Saved entries:
########################################

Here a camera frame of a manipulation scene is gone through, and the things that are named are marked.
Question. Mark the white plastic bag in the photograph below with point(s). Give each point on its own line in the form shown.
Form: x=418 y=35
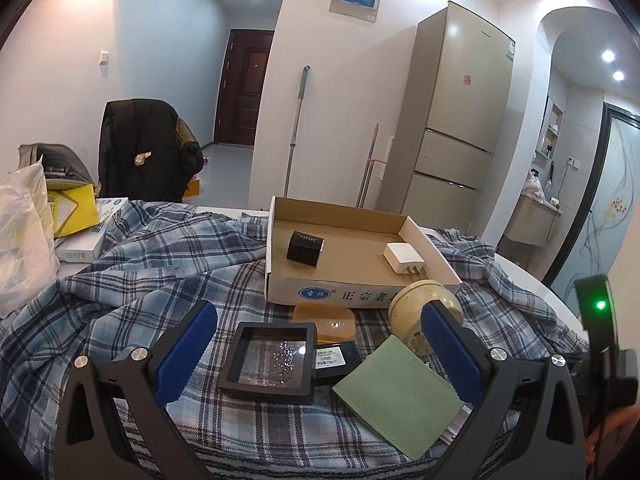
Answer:
x=22 y=240

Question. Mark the pink cloth bundle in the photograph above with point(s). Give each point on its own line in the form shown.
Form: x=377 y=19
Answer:
x=534 y=186

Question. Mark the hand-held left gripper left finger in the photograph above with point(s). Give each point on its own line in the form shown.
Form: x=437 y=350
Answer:
x=185 y=350

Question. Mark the shallow cardboard box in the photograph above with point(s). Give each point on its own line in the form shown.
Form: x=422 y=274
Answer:
x=350 y=245

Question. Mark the beige sink cabinet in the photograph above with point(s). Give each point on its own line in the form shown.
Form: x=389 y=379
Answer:
x=530 y=222

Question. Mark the white wall socket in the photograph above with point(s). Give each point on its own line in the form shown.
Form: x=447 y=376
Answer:
x=573 y=162

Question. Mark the blue plaid cloth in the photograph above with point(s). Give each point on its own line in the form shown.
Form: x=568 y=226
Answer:
x=150 y=260

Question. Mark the grey backpack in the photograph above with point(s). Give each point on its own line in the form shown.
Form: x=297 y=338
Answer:
x=60 y=157

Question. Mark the cream round night light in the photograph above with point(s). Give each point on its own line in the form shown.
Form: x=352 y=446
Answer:
x=410 y=305

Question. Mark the white plug charger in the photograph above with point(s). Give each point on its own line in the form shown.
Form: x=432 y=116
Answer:
x=402 y=259

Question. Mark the chair with black jacket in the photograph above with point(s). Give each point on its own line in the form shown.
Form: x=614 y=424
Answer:
x=140 y=160

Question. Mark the dark brown door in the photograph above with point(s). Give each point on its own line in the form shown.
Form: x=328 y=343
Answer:
x=242 y=90

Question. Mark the round ceiling spotlight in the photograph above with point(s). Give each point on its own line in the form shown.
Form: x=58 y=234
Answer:
x=607 y=56
x=618 y=76

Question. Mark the flower-print glass door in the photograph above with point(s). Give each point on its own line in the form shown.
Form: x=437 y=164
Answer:
x=605 y=200

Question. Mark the person's right hand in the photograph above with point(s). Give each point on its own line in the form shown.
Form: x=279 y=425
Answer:
x=610 y=432

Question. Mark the white light switch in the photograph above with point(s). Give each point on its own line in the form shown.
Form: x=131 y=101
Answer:
x=103 y=57

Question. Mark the orange box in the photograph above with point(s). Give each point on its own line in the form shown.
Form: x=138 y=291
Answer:
x=192 y=188

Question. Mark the black clear-film display frame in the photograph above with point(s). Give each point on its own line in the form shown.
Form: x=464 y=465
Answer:
x=270 y=360

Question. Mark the black box with white label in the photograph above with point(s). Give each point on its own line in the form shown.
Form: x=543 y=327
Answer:
x=332 y=357

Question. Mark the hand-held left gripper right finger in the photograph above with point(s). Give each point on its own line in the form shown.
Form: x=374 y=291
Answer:
x=446 y=341

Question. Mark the beige three-door fridge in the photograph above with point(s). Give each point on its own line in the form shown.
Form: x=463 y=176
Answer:
x=450 y=135

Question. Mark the wall niche shelf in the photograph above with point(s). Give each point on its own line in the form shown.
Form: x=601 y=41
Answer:
x=550 y=132

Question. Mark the white flat carton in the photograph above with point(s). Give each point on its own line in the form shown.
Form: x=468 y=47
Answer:
x=82 y=247

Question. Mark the yellow envelope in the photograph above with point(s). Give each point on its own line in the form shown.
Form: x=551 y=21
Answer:
x=75 y=210

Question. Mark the small black box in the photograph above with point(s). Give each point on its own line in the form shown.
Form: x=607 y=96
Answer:
x=304 y=250

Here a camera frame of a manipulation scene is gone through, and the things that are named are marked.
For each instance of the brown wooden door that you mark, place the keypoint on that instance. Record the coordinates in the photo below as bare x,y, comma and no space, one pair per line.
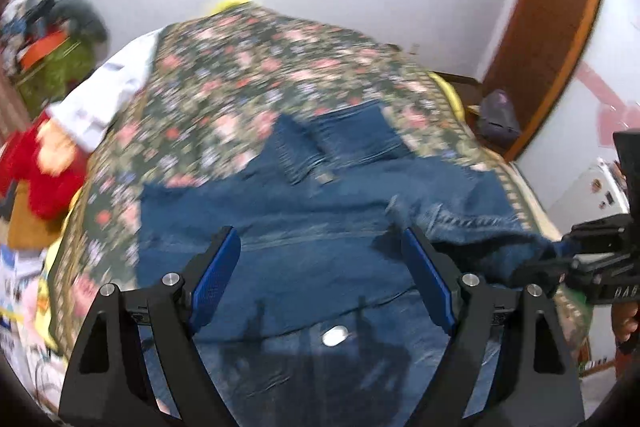
545,32

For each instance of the dark purple bag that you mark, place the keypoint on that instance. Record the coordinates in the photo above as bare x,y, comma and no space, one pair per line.
497,119

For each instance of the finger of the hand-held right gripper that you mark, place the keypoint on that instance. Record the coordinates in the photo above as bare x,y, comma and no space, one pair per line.
542,269

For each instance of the red plush toy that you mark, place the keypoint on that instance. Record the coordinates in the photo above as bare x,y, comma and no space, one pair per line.
45,157

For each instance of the white cloth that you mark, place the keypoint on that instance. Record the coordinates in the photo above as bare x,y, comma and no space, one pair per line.
107,92

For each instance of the brown cardboard box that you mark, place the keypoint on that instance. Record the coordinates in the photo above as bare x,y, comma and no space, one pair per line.
27,222

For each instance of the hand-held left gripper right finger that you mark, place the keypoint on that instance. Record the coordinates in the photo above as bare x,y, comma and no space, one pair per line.
429,276

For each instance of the dark grey cloth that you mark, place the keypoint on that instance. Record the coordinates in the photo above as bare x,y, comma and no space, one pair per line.
80,14

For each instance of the pile of papers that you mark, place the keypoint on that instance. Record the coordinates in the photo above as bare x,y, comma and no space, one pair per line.
17,292

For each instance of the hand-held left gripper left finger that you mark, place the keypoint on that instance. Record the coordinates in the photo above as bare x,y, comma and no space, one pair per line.
216,271

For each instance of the blue denim jeans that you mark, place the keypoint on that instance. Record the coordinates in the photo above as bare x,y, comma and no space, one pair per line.
310,217

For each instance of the white appliance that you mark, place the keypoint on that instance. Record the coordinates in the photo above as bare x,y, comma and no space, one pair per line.
585,202

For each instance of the orange box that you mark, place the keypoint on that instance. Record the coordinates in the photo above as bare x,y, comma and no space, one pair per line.
45,49

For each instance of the floral bedspread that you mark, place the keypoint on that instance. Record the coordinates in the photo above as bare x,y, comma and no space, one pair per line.
240,72

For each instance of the person's right hand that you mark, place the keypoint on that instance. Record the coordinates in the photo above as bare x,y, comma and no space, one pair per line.
626,323

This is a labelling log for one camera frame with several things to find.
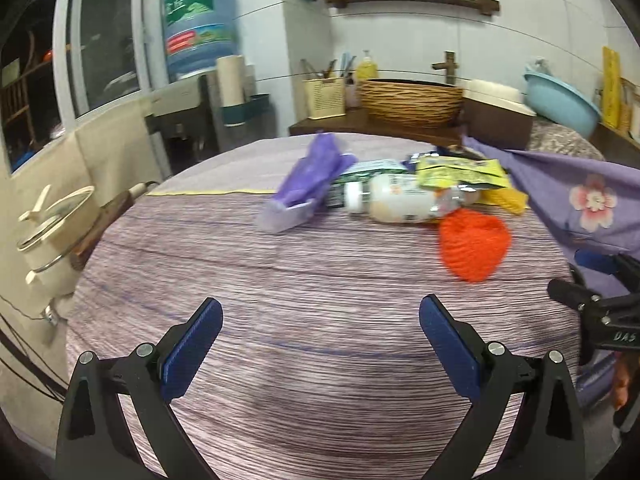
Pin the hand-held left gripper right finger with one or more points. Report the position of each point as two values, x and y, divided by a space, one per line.
450 345

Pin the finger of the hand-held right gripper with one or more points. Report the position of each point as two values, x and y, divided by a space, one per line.
595 261
567 291

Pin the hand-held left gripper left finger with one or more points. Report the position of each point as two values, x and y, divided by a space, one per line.
192 345

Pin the orange foam net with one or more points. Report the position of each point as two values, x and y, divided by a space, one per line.
472 245

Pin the yellow foam net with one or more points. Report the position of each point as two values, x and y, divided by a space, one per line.
505 201

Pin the yellow-green snack packet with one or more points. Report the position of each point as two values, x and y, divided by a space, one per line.
460 172

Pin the green packet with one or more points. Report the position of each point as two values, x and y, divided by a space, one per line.
370 167

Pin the purple plastic pouch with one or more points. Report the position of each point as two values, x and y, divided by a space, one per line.
310 180

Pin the purple floral cloth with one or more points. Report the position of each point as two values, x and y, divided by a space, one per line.
560 180

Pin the blue plastic basin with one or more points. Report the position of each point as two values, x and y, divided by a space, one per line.
562 105

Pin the brown box white lid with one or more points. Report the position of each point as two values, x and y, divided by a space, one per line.
500 120

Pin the tall yellow package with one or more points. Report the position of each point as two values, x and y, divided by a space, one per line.
611 85

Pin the pot lid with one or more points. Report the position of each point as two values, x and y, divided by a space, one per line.
55 217

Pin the beige cloth cover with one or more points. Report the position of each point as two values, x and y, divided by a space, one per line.
115 160

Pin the green roll holder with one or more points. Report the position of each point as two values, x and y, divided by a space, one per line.
252 110

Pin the water dispenser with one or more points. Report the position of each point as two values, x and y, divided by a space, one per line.
175 102

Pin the woven basket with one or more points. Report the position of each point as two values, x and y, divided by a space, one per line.
410 102

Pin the dark wooden counter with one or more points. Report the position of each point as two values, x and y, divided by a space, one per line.
345 125

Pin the wooden faucet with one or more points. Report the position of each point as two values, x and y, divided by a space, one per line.
446 66

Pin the paper towel roll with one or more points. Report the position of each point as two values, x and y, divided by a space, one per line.
231 80

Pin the cream utensil holder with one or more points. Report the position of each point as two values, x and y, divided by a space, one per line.
324 97

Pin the yellow soap bottle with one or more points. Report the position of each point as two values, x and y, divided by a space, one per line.
367 67

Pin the dark wooden utensil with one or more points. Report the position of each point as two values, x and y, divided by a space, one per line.
331 69

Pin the window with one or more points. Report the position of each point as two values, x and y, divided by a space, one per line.
105 45

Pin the blue water jug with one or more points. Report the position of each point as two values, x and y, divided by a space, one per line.
200 25

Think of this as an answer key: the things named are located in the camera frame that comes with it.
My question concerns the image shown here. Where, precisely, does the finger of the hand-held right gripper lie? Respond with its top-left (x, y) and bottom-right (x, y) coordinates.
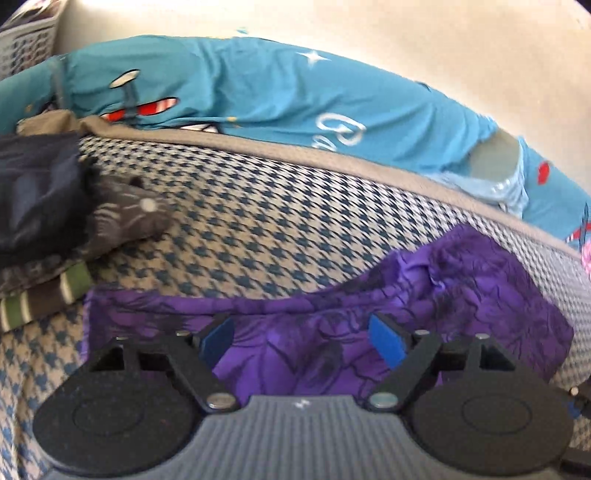
top-left (556, 385), bottom-right (591, 422)

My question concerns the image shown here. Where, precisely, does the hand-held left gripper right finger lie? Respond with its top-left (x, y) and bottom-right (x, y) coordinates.
top-left (367, 314), bottom-right (519, 411)

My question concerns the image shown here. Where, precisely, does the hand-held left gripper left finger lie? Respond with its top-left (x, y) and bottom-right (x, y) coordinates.
top-left (84, 314), bottom-right (242, 414)

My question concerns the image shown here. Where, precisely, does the purple floral top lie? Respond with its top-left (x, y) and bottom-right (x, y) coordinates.
top-left (81, 226), bottom-right (574, 403)

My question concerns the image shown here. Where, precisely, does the pale pink cloth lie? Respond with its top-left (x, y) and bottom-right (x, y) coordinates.
top-left (578, 239), bottom-right (591, 283)

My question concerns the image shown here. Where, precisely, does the grey patterned folded garment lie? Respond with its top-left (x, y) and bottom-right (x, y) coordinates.
top-left (0, 175), bottom-right (172, 295)

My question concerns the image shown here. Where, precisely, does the green striped folded garment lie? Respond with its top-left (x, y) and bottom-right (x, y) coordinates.
top-left (0, 263), bottom-right (96, 332)

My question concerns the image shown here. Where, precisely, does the light blue cloth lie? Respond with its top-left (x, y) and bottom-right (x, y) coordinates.
top-left (438, 138), bottom-right (530, 219)

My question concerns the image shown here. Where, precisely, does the teal airplane printed bedsheet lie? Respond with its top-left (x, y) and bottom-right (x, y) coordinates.
top-left (0, 37), bottom-right (591, 253)

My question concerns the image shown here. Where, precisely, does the white plastic laundry basket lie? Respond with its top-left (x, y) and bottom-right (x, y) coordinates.
top-left (0, 0), bottom-right (62, 80)

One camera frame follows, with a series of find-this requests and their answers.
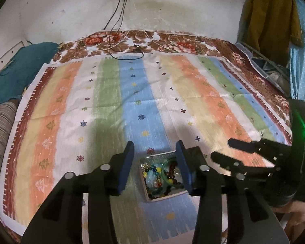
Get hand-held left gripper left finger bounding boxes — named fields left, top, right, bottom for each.
left=20, top=140, right=135, bottom=244

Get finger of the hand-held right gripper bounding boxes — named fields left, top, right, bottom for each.
left=210, top=151, right=247, bottom=181
left=227, top=137, right=265, bottom=155

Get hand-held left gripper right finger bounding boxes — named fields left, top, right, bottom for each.
left=174, top=140, right=291, bottom=244

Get dark red bead bracelet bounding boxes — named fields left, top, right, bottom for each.
left=166, top=161, right=181, bottom=181

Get yellow and black bead bracelet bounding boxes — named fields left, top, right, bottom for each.
left=149, top=176, right=183, bottom=199

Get green jade bangle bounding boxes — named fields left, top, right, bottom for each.
left=161, top=161, right=185, bottom=192

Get light blue bead bracelet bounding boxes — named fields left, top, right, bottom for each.
left=144, top=170, right=159, bottom=191

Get silver tin box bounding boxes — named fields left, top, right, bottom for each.
left=138, top=150, right=190, bottom=204

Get person's right forearm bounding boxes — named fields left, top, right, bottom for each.
left=271, top=199, right=305, bottom=237

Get striped pastel cloth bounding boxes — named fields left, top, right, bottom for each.
left=0, top=51, right=293, bottom=244

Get light blue dotted curtain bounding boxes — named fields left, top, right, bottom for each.
left=286, top=0, right=305, bottom=105

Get mustard yellow jacket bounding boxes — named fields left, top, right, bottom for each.
left=240, top=0, right=303, bottom=67

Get brown floral blanket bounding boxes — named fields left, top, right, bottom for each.
left=0, top=29, right=298, bottom=244

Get striped grey pillow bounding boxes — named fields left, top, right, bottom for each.
left=0, top=101, right=19, bottom=177

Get teal pillow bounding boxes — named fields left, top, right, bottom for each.
left=0, top=42, right=61, bottom=109

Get black charging cables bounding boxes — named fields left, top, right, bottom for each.
left=102, top=0, right=154, bottom=54

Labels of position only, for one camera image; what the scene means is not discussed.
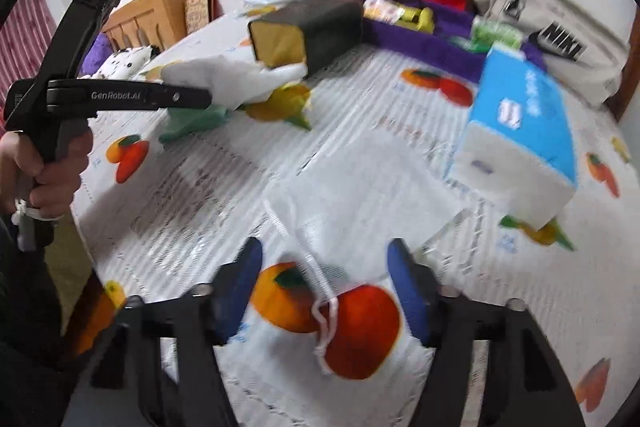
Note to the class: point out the person's dark clothing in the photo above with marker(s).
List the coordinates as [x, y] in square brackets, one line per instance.
[25, 332]

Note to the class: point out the pale yellow printed packet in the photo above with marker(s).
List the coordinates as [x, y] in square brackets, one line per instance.
[382, 8]

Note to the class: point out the purple towel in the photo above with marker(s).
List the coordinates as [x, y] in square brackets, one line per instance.
[425, 44]

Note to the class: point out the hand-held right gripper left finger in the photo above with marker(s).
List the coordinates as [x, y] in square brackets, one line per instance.
[245, 287]

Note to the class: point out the brown patterned box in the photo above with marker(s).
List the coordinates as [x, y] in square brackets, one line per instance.
[201, 13]

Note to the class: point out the fruit print white cloth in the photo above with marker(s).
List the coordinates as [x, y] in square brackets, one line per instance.
[200, 187]

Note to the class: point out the green white packet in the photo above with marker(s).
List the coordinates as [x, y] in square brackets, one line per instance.
[495, 34]

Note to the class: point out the blue tissue pack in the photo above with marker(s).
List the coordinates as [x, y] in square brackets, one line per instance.
[520, 117]

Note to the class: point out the green cloth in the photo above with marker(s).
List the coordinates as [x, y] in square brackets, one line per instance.
[190, 122]

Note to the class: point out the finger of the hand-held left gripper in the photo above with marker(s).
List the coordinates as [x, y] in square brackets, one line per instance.
[192, 99]

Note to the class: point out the black yellow sponge block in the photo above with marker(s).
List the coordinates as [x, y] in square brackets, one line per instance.
[325, 27]

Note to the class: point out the light wooden headboard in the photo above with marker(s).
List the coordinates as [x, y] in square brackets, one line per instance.
[165, 7]

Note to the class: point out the red striped curtain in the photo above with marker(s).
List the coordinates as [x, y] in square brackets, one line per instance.
[25, 42]

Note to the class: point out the brown wooden rail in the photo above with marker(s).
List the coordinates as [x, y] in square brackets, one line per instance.
[627, 92]

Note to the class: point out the purple fabric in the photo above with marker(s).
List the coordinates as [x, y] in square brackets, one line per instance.
[95, 54]

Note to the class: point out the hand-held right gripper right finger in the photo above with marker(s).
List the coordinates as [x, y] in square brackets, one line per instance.
[405, 287]

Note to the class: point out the light grey fabric bag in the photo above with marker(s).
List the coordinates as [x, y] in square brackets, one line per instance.
[595, 72]

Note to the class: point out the person's left hand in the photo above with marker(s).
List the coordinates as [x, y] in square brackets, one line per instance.
[65, 177]

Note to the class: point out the white spotted plush toy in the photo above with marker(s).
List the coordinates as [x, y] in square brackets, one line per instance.
[125, 63]

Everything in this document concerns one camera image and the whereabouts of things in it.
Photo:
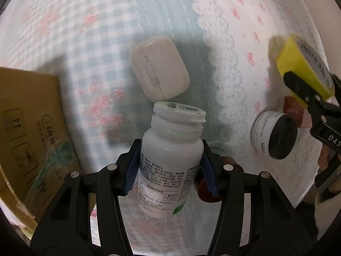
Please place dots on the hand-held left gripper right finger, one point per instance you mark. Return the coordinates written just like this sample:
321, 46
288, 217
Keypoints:
209, 174

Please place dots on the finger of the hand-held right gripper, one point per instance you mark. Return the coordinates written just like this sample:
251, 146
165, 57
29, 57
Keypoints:
301, 88
337, 85

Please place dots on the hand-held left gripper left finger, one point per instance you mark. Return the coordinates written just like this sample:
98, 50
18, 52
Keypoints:
131, 172

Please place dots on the yellow tape roll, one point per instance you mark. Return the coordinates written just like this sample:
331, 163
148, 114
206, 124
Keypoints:
298, 64

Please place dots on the white pill bottle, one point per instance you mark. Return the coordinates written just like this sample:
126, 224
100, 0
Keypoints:
170, 149

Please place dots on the person's right hand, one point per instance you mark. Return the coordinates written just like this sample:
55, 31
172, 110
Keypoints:
323, 157

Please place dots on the small red-brown box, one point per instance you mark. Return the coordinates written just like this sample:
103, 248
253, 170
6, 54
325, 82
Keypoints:
294, 109

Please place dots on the brown glass bottle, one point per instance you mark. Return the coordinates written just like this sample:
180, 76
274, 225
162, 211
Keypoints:
237, 165

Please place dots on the white jar with black lid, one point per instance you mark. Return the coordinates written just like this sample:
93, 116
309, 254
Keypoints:
271, 133

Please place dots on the white bow print sheet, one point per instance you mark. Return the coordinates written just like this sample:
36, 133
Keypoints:
255, 45

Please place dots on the brown cardboard box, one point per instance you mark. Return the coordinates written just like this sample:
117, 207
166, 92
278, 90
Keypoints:
29, 138

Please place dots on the white earbud case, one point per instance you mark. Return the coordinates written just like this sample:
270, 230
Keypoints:
159, 68

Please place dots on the blue checked floral blanket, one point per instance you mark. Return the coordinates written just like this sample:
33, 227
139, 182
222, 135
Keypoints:
93, 45

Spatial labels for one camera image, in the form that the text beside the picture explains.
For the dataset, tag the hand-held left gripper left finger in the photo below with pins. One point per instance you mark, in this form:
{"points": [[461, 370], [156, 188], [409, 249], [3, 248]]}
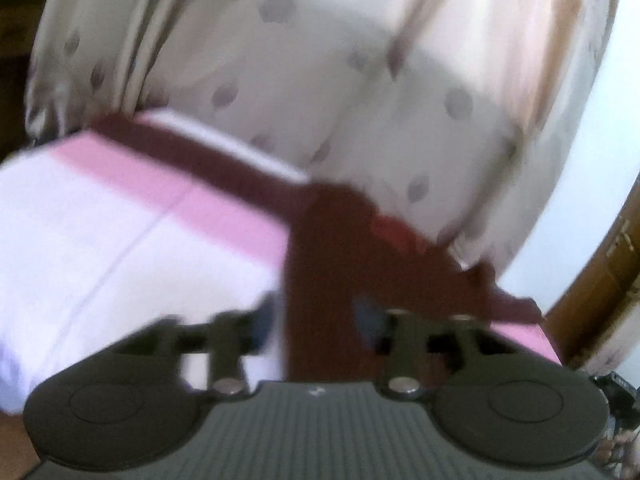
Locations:
{"points": [[260, 322]]}

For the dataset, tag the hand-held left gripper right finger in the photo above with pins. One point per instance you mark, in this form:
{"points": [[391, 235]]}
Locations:
{"points": [[367, 321]]}

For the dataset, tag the dark red garment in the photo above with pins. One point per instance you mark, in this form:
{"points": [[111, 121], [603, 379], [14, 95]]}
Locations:
{"points": [[325, 260]]}

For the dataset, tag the pink checked bedsheet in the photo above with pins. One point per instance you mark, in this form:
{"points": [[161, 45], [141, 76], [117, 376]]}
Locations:
{"points": [[100, 235]]}

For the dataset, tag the leaf print curtain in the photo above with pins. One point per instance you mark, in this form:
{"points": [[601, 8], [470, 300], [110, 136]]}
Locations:
{"points": [[300, 85]]}

########################################

**Directions for this task**: Of the lines above, copy each that contains "round".

**Task answer**:
Question. Mark the cream round night light in the photograph above with point(s). Give each point on its own line in the form shown.
Question. Mark the round ceiling spotlight in the photograph above with point(s). Give each point on its own line in the form shown.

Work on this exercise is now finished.